Given these issues, Taiwan was pressured into an early rollout of domestically developed vaccine Medigen, as part of a push toward self-reliance. This was not without controversy, as Medigen skipped Phase 3 trials as part of a process known as immuno-bridging — the first time in the world that this was done. Still, more than one million individuals have indicated willingness to be vaccinated with Medigen. Likewise, Taiwan took the unusual step of authorizing FoxConn chair Terry Gou’s Yonglin Foundation, semiconductor manufacturing giant TSMC, and humanistic Buddhist organization Tzu Chi to negotiate purchases of BioNTech on its behalf. This was likely done by the government in order to respond to calls on the Tsai administration to allow non-state groups to purchase vaccines, with the view that they could perhaps be more effective than the Tsai administration.
What has proven remarkable is that the initial outbreak was quashed primarily without vaccines and without resorting to forced lockdowns. Although there were calls from pan-Blue politicians to escalate to a full Level Four alert, with a full lockdown, the Tsai administration refrained in order to minimize economic fallout. Case numbers went down through simple voluntary compliance, with restrictions of indoor gatherings of over five and outdoor gatherings of over ten. Similarly, contact tracing was rolled out using a QR code location registration system, requiring individuals to text a government hotline when they entered any establishment.
At one point, Taiwan had the lowest Rt value in Asia, referring to the effective reproduction number for COVID-19. Interestingly enough, the CECC did not explicitly aim for zero cases, with the expectation that cases might remain in the single-digits and be managed with sufficient contact tracing.
Currently, the CECC is currently aiming to vaccinate as much of the population as possible before relaxing measures, with plans to open up more establishments once Taiwan reaches 60% vaccination. To this extent, local governments supported by the KMT have sought to upstage the CECC regarding its measures by declining to relax them despite new announcements by the CECC. This was particularly the case with Taiwan’s two major metropoles, Taipei and New Taipei, whose regional mayors may harbor ambitions for future national presidential runs.

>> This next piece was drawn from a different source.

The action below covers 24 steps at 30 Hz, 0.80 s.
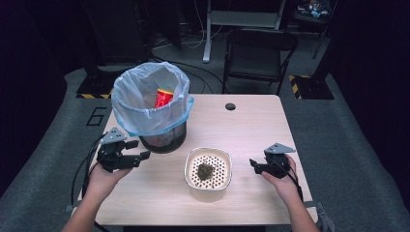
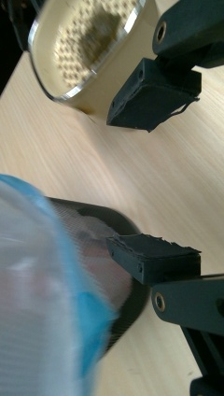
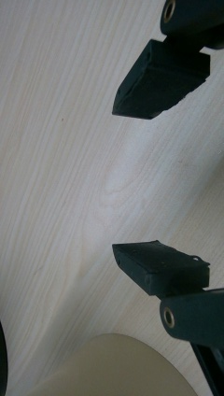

This differs from other political contexts, in which local governments sought to ease measures as quickly as possible, resulting in an explosion of cases. It is unknown when Taiwan will have enough supply to vaccinate the population. Endemicity seems the likely scenario for COVID-19 internationally and the higher infectiousness of the Delta variant means it is unlikely that Taiwan or any other country will reach the sufficient rates of vaccination to achieve herd immunity. Recently, there has been talk of the need to “get used to co-existing with COVID” from Taipei mayor Ko Wen-je, but such proposals are likely to be politically unpopular. In the interim, until vaccination is at levels that can allow for the relaxation of measures, an elimination approach is likely to be favored, with the public hoping to return to their pre-COVID lifestyle as quickly as possible.